Une neige légère tombe sur le château de Versailles, scintillant comme dans un conte de fées, alors qu’un contingent de créateurs de mode et de mannequins américains arrive au majestueux domaine pour la légendaire « bataille de Versailles », le 28 novembre 1973. L’événement est organisé pour collecter des fonds en faveur du château, tombé dans un état de délabrement après la Première Guerre mondiale et qui est alors devenu l’incarnation du « shabby chic ».
La publiciste de mode Eleanor Lambert (1903-2003) saisit l’occasion pour imaginer un projet qui catapulterait une nouvelle coterie de créateurs sur la scène mondiale. Eleanor Lambert, qui est à l’origine du gala du Met Museum, de la Semaine de la mode de New York et de l’International Best Dressed List (la liste internationale des personnes les mieux habillées), s’associe donc au conservateur de Versailles, Gerald Van der Kemp, pour ainsi organiser ce somptueux défilé de mode opposant les jeunes créateurs éclectiques américains à l’estimée vieille garde française.
Dans son nouveau livre, The Battle of Versailles : The Fashion Showdown of 1973, l’auteur Mark Bozek revisite ce chapitre étincelant de l’histoire de la mode à travers les images des photographes Bill Cunningham et Jean-Luce Huré.
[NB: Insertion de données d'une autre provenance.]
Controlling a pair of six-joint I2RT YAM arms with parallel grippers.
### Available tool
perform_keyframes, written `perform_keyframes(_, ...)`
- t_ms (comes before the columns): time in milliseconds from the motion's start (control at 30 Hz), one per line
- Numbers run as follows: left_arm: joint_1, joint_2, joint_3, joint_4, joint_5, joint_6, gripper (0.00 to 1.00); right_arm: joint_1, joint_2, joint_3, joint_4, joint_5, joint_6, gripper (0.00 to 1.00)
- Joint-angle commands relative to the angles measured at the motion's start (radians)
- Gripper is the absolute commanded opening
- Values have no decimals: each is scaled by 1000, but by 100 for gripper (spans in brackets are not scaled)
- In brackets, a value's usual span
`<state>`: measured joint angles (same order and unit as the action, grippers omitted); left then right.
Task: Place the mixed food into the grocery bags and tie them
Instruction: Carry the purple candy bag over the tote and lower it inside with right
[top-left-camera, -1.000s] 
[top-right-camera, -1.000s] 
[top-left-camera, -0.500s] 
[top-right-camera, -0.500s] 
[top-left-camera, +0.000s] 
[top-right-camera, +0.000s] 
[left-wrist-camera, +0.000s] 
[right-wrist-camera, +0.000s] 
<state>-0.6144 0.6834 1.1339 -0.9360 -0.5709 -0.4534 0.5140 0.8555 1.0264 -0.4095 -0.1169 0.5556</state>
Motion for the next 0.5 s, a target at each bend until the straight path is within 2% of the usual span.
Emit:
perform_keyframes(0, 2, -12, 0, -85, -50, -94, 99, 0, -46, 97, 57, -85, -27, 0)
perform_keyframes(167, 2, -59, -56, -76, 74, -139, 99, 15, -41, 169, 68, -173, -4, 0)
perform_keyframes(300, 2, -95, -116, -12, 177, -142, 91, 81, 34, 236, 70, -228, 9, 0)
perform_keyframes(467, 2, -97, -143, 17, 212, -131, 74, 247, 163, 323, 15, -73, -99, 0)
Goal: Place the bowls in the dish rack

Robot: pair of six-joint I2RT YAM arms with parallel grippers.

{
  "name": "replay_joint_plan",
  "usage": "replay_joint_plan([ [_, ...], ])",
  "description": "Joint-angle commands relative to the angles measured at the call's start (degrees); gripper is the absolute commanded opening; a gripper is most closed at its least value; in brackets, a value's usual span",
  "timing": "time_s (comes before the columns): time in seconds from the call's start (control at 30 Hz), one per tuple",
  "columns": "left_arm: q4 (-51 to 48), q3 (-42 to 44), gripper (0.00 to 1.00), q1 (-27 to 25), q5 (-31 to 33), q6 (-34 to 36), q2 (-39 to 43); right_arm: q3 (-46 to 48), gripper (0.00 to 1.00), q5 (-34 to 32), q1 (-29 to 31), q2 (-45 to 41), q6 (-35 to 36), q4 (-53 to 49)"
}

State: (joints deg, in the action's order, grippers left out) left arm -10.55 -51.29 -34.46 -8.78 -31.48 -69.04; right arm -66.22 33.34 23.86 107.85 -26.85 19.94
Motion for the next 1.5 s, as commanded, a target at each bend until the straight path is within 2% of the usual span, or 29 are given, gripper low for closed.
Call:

Le livre s’ouvre sur les arrivées du dimanche 24 novembre, puis rend compte des coulisses des événements durant la semaine, avec en point d’orgue une édition inédite, en fac-similé, du Journal intime de Versailles de Cunningham, dans lequel le photographe britannique livre ses impressions personnelles.
Paris brûle
Dans les années 1970, alors que le prêt-à-porter fait des ravages dans le monde entier, l’Amérique est à l’avant-garde de la mode, avec une industrie où les femmes rayonnent. En 1973, les femmes représentent ainsi 43 % de la main-d’œuvre américaine, tirant parti de leur pouvoir dans l’économie du pays pour gagner en influence politique et en liberté personnelle. La mode télégraphie les ambitions, les aspirations et les rêves, soigneusement emballés dans des identités prêtes à porter telles que la femme de carrière, la femme au foyer, la mondaine, la bohémienne…
Durant plusieurs décennies, les créateurs de mode américains restent pourtant dans l’ombre de leurs homologues européens, jusqu’à ce qu’une nouvelle génération de jeunes pousses entre en scène. La bataille de Versailles, cet événement surprenant, redéfinit à l’époque la mode comme un terrain d’expérimentation entre la tradition et l’innovation.
On peut véritablement parler d’affrontement entre les créateurs américains (Oscar de la Renta, Stephen Burrows, Halston, Bill Blass et Anne Klein) et les français (Yves Saint Laurent, Pierre Cardin, Emanuel Ungaro, Marc Bohan et Hubert de Givenchy), en tête-à-tête, devant un parterre de 700 personnalités dont Grace Kelly, Andy Warhol et Liza Minnelli.
La légende raconte que bien que la France bénéficie de nombreux avantages, elle ne peut alors rivaliser avec la bravoure, l’ingéniosité et le désir effréné des Américains, qui volent la vedette dès le début avec l’interprétation électrisante de « New York, New York » par Liza Minelli. Les mannequins noirs comme Pat Cleveland, Ramona Saunders et Alva Chimm enflamment la scène avec leur tenues qui évoquent le cygne, un clin d’œil à l’expatriée américaine Joséphine Baker, qui se trouve dans le public ce soir-là, et dont l’animal s’exprime dans ses robes de soirées légendaires. L’identité du vainqueur ne fait aucun doute, et c’est un bouleversement qui marquera l’ascension de New York en tant que capitale mondiale de la mode.
Dans son Journal de Versailles, Bill Cunningham écrit le 30 novembre 1973: « Jamais au cours de ce siècle une fête de cette ampleur, d’un goût aussi somptueux, n’a été organisée à Versailles… La scène était si inspirante. Les femmes les plus aristocratiques ont été vues tourbillonnant sur les parquets jusqu’à 3h30 du matin. »
The Battle of Versailles : The Fashion Showdown of 1973 est publié par Rizzoli New York, et disponible au prix de 85 $.